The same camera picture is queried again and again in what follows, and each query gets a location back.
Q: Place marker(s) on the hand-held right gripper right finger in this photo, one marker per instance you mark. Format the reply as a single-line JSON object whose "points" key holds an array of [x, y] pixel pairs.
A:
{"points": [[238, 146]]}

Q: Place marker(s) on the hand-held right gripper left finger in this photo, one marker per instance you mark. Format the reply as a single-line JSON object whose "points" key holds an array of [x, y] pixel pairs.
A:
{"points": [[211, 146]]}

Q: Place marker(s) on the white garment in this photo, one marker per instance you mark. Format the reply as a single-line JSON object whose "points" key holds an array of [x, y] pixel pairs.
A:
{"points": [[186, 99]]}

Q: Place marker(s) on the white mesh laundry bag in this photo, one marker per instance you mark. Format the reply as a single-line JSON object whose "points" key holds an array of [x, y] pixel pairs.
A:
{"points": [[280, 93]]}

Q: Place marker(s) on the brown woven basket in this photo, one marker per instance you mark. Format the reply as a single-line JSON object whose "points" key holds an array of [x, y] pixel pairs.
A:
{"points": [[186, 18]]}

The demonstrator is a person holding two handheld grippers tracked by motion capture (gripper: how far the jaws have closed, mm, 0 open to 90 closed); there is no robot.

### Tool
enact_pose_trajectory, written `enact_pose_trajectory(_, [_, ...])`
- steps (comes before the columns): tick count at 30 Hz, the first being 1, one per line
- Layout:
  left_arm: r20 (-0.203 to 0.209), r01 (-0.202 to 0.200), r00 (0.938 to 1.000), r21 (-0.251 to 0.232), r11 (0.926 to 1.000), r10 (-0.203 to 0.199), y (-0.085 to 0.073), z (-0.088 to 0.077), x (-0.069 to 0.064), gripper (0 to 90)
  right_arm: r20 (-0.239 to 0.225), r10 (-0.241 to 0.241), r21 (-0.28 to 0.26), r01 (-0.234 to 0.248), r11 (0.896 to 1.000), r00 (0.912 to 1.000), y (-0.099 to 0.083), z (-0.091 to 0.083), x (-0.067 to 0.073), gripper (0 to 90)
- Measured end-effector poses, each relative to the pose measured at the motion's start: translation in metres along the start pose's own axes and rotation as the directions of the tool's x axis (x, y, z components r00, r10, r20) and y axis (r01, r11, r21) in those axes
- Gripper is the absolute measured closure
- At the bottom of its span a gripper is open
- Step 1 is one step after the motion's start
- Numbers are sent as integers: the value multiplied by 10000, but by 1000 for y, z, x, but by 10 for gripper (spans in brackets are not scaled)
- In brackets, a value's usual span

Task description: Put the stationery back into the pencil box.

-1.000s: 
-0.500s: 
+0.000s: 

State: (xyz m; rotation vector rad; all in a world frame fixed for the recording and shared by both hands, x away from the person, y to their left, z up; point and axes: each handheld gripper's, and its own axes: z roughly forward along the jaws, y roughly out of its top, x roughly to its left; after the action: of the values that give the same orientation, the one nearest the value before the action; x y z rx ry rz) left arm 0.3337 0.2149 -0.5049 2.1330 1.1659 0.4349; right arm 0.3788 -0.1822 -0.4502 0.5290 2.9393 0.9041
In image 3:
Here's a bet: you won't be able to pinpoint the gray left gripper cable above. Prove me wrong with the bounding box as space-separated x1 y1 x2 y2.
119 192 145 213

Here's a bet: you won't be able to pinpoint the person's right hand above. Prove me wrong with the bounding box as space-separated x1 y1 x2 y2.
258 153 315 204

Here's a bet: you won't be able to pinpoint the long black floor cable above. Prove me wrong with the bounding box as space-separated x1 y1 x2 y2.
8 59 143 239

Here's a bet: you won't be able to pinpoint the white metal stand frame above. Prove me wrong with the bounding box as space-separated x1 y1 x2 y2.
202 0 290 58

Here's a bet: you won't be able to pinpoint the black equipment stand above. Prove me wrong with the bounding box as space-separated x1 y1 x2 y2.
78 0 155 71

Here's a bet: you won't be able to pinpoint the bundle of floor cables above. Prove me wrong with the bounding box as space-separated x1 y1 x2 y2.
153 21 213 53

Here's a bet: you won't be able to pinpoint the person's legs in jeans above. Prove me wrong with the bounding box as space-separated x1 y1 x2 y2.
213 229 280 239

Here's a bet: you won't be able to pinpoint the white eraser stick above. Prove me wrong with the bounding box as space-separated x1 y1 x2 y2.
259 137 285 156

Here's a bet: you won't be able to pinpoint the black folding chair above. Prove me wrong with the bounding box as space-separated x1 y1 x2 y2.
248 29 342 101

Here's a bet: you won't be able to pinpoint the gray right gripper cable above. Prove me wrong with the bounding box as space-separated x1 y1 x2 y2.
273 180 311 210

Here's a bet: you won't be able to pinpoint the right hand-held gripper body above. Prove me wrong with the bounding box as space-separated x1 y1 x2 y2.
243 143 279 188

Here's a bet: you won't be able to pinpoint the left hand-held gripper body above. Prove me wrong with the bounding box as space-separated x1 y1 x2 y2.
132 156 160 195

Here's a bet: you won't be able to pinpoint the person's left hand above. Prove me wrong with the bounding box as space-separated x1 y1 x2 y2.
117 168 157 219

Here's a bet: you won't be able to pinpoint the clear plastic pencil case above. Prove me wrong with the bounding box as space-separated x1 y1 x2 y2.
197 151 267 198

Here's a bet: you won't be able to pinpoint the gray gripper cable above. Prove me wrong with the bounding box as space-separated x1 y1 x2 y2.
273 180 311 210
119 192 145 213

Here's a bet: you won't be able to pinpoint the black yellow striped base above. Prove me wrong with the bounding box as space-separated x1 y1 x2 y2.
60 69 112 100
================
> [WHAT YOU WILL DO]:
Everything above from the line containing "Q: Place marker(s) on the brown" down to the line containing "left_arm: r20 (-0.203" is to be transcribed exactly, with both of those lines included and nothing else added.

> [YOUR RESPONSE]:
Q: Place marker(s) on the brown woven basket in this photo, one marker per instance you mark. Format the reply as a single-line JSON object whose "points" key holds an array of [x, y] pixel pairs.
A:
{"points": [[186, 18]]}

The demonstrator is a person holding two handheld grippers tracked by motion capture (gripper: how far the jaws have closed, mm, 0 open to 90 closed); there is no robot.

### Tool
enact_pose_trajectory, written `enact_pose_trajectory(_, [_, ...])`
- steps (comes before the columns): tick count at 30 Hz, the first being 1, one per line
- Layout:
  left_arm: r20 (-0.203 to 0.209), r01 (-0.202 to 0.200), r00 (0.938 to 1.000), r21 (-0.251 to 0.232), r11 (0.926 to 1.000), r10 (-0.203 to 0.199), y (-0.085 to 0.073), z (-0.088 to 0.077), x (-0.069 to 0.064), gripper (0 to 90)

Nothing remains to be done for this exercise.